--- ACTION ITEM ---
In the entries below, the lines from the one with "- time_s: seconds" through the one with "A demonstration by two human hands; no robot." are to be copied exactly; both ends count.

[[ RAW DATA open ]]

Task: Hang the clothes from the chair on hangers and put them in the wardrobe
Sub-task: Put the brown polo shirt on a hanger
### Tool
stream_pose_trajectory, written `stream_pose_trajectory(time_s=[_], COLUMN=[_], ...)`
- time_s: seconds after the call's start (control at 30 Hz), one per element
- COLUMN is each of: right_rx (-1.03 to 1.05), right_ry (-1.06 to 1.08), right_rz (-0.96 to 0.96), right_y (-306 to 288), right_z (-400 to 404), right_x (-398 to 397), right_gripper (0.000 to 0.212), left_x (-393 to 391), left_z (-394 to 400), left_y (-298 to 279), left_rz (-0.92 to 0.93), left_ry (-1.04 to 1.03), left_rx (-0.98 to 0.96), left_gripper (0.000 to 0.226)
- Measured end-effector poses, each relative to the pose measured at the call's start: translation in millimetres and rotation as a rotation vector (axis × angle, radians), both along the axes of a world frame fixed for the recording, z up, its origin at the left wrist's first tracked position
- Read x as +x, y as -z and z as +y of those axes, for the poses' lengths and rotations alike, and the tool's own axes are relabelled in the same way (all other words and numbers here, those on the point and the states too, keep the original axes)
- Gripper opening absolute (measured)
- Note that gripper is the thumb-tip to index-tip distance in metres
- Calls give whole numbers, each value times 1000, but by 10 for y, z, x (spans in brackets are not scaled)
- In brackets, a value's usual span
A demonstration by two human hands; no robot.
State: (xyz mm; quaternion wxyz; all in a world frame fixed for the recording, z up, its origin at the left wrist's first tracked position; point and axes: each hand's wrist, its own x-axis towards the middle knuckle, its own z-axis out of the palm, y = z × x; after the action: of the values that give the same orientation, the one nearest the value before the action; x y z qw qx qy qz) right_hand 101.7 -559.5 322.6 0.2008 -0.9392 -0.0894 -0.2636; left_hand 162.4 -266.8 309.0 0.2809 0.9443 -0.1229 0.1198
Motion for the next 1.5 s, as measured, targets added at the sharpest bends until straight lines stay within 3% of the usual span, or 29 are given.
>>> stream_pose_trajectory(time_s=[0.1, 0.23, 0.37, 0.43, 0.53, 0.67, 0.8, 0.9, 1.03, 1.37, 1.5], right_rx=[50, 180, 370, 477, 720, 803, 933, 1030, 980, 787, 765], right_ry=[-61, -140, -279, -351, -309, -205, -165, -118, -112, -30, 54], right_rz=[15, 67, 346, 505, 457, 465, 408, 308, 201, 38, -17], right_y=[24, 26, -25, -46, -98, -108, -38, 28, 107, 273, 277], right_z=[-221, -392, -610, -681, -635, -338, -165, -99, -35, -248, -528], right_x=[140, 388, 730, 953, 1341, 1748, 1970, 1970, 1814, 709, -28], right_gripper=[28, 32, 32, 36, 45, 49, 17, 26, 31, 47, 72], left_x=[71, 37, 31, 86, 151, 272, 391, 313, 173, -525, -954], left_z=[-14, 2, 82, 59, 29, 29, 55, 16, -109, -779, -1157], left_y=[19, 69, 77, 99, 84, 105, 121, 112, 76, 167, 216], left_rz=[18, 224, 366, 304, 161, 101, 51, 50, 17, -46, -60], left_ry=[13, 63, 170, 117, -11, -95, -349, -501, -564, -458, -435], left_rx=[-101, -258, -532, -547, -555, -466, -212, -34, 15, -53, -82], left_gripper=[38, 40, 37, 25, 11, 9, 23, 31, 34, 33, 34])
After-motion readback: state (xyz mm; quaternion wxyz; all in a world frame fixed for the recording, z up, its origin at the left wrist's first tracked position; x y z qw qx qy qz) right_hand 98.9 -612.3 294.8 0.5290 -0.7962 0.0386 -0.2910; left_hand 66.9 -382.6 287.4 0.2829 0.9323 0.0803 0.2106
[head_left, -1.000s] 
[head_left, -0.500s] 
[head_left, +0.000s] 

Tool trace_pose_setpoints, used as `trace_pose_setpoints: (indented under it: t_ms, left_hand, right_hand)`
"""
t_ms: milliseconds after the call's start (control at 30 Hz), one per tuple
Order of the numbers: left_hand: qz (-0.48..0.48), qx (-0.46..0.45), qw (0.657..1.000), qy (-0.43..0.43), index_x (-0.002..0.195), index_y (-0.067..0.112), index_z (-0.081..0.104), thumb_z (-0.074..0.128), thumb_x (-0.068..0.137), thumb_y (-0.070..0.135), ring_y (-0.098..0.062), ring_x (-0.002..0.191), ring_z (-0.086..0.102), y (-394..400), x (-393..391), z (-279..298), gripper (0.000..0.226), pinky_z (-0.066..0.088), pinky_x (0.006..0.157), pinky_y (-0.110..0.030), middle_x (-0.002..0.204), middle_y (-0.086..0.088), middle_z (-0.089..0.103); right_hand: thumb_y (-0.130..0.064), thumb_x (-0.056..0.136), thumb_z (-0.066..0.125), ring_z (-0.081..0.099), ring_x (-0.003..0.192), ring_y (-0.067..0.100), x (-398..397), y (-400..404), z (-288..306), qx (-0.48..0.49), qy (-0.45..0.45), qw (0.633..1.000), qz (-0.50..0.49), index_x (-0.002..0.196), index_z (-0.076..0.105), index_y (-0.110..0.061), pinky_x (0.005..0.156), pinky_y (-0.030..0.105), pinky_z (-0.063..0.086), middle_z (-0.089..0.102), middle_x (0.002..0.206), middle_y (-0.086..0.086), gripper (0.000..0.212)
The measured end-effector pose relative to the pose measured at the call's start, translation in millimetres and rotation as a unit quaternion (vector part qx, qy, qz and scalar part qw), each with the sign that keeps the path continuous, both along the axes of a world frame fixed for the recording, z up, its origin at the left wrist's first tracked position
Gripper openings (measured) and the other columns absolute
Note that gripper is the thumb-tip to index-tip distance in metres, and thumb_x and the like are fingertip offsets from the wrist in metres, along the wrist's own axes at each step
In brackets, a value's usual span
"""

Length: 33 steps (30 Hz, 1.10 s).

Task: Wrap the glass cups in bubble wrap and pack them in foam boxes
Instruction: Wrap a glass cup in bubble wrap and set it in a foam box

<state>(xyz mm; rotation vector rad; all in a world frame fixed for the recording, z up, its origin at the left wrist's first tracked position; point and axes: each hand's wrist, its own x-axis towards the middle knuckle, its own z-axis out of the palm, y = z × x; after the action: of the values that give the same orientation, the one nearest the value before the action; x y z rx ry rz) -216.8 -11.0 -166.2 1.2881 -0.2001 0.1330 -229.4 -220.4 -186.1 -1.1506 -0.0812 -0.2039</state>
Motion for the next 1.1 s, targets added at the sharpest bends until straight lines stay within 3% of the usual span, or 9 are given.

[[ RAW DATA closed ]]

--- SOLUTION FOR THIS EXERCISE ---
- time_s: seconds after the call's start (control at 30 Hz), one per element
- COLUMN is each of: right_rx (-1.03 to 1.05), right_ry (-1.06 to 1.08), right_rz (-0.96 to 0.96), right_y (-306 to 288), right_z (-400 to 404), right_x (-398 to 397), right_gripper (0.000 to 0.212), left_x (-393 to 391), left_z (-394 to 400), left_y (-298 to 279), left_rz (-0.92 to 0.93), left_ry (-1.04 to 1.03), left_rx (-0.98 to 0.96), left_gripper (0.000 to 0.226)
- Measured end-effector poses, each relative to the pose measured at the call's start: translation in millimetres and rotation as a rotation vector (axis × angle, radians), both along the axes of a world frame fixed for the recording, z up, its origin at the left wrist's first tracked position
- Read x as +x, y as -z and z as +y of those axes, for the poses' lengths and rotations alike, and the tool's own axes are relabelled in the same way (all other words and numbers here, those on the point and the states too, keep the original axes)
- Gripper opening absolute (measured)
- Note that gripper is the thumb-tip to index-tip distance in metres
- Calls give whole numbers, each value times 1000, but by 10 for y, z, x (spans in brackets are not scaled)
- In brackets, a value's usual span
A demonstration by two human hands; no robot.

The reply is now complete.